Application Aesthetics - LeFreq/Singularity GitHub Wiki

On Zen Code, there are 8 points, in 4 crucibles, which encode all of the aesthetics of the computer and the programming enterprise. This page is going to try to apply them to the application, just like code. Everyone's code can be beautiful. You don't need ugly code and if you do, fix your hardware.

Your objects will be composed of many other objects, each doing some interesting thing and holding some state. Every object is an application, which means it must take in some data and output some data, transforming it in some interesting way. The data in can be filtered and data out can be decoratored.

Table of Contents

LogicNinja

Computers have no questions, so your application shouldn't ask them either. Presumably, as programmer of the application, you know what you're doing, so why ask questions? Just tell them.

I file this one under TightCoupling: you are keeping your app close to the machine, while the user stays close to the data.

Instead of:

  • Play again Y/n?
  • What is your name?
Use something like:
  • Press ENTER to replay or Q to quit.
  • Enter NAME:
Brevity is another side of this aesthetic and crucible.

Computers have limited memory and CPU resources, so why require typing or printing output excessively? Don't make your messages overly verbose or prose-like. The user can attempt to rise up to the level of the machine, too. The application programmer doesn't have to dumb themselves down to the user on everything.

This page is about how to make your applications conform to a certain look and feel so that people feel familiar with your application, and don't tread into personal territory of the application programmer's personality.

Personality has it's place, but when you're seeking integration with the corpus of all other code/apps, there is a certain convergence of aesthetic that can be gained.

NameFu

Application names should be clear about what they do. ClotheYourData says to try to give it the best look you can that tells you as much as you can without getting gaudy. This is a special art.

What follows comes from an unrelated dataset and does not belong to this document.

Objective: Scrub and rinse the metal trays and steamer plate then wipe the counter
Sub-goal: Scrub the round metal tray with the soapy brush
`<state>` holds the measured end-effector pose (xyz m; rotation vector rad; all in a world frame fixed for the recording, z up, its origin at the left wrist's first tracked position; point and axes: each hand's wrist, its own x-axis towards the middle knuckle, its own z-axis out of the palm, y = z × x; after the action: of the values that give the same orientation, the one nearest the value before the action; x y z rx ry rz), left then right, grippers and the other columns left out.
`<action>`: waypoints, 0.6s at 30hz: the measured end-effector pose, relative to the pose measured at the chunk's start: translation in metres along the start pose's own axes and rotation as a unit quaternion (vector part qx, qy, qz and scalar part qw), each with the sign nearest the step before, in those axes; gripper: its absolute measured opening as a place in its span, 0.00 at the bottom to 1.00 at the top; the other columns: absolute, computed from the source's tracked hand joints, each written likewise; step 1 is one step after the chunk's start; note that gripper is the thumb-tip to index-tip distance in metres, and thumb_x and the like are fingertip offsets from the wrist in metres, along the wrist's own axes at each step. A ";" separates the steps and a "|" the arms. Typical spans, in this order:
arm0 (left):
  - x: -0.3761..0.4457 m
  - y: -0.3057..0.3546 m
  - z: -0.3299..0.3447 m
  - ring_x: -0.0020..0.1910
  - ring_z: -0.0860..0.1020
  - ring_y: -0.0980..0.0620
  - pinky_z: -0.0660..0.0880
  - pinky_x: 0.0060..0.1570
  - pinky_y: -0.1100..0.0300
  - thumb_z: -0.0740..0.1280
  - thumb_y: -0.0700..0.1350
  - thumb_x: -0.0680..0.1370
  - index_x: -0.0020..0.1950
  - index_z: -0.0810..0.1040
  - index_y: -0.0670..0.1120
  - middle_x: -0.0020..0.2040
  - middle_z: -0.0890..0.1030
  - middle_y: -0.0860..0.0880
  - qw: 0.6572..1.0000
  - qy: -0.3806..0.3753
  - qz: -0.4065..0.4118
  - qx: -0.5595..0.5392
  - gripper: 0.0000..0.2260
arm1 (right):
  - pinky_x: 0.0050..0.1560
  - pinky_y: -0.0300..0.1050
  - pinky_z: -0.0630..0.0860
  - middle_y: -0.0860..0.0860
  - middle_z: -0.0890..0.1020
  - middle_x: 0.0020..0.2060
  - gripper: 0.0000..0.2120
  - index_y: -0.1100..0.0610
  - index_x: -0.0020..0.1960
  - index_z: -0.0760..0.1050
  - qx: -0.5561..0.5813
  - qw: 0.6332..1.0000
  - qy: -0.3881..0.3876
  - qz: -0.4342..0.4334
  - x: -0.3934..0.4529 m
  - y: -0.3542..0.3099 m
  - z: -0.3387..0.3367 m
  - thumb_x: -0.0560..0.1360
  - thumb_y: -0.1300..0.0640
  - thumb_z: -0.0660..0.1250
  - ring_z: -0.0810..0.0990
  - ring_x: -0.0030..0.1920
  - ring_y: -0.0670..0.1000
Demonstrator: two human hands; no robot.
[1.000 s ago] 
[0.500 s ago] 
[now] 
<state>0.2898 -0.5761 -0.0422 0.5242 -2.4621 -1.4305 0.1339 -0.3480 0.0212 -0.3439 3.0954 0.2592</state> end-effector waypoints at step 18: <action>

LeaveItNaked If you have data to display, do it, but don't glamorize it by adding excessive noise.

Computers like order. Humans like simplicity, yet don't like losing control. There should be hints that there is more under the covers that cannot be rendered.

Apple computer tried the experiment that humans don't like having to know what's going on under the hood, yet this only works when everything is perfect. It has resulted in monolithic, never re-useable applications, who's data isn't universal enough to be shared. The computer is an unbounded resource of creativity, not just work. Let the balance be found by using little graphic hints, without words. These can be touched upon by the user to drill downward into the applications space and be customized.

ModularityDojo

SeparabilityOfDomains is another aesthetic: since computers can re-use common code and constructs, try to make applications which don't do anything that another application does. These different domains should be color-tagged in the 3D VISUALIZATION MODEL and conform to existing color codes by Library of Congress or TAG ontologies.

You application is composed of data from the computer's point of view, yet this is vastly different ontologically from the data that the user is making with your app. Instead of File menu options, you send your file to the app and it displays it. Closing the application, automatically saves the file in its last known state.

ZeroSuperflousNames

The computer has such a vast space of creation that it should be seen as infinite, just as math. This puts a big task upon the systems administrator and programmer to apply meaning to it all. Do not create more problems by adding superfluous visual noise or dialogs.

Mathematics uses domains, dimensionality, and number layout or concepts like "closed objects" within geometry to keep items separate. Try these.

AikidoGate

The OS is designed to be useable with legacy systems with 1Mb of memory and 1Mhz CPU. The true master doesn't bend the computer to his will, but blends the will of the computer with her own -- the computer is perfect (or should be).

It's all data. The app is processing kilobytes or more of data. Your app is sending data to the user as a gateway from user to computer and vice versa, so make that data have meaning. Like the perfectly chosen word, without wasting the user`s or the computer`s time. A thousand bits is enough to address every piece of data in the universe. So why do you think you need so much?? Because you haven't mastered your universe. That's it.

Minimize Processing is an aesthetic, so that you aren't using complex graphics for communicating BUSY states (rotating wheels), but each object can be given a pixel or character cell that shows entry into its object code. This allows the user to adapt their behavior to the app, to some degree

Minimize Memory XXX less verbosity belongs here? Functionality tends to gravitate towards its perfect form, yet words and prose tend to be imprinted into users brains, becoming territorial. Words tend to be region-specific. Focus all of your power on ONE word, like a brand logo. Sometimes you have to make one up. If you aren't a PhD, don't do this without talking to one. They and poets have the leeway to make up words.

Misc

Unspoken in Zen Code, is the hidden aesthetic of uniformity: your application is being consistent as possible so the user doesn't have to decode idiosyncrasies. But think of uniformity in the way Nature makes all the leaves green, not like the military. To this end, applications should build on the GOOP as the way for data to interact with applications or to get information about them. So, for example, that you can send a file to your app using the >> operator. It will also respond to getstate requests from the outer OS. While many OSs suggest conformity to a menu bar and other items. This OS reduces it to the bare minimal data needed for the application to run and applies it fractally.

When one has ingested this bit of wisdom, one has mastered the OS.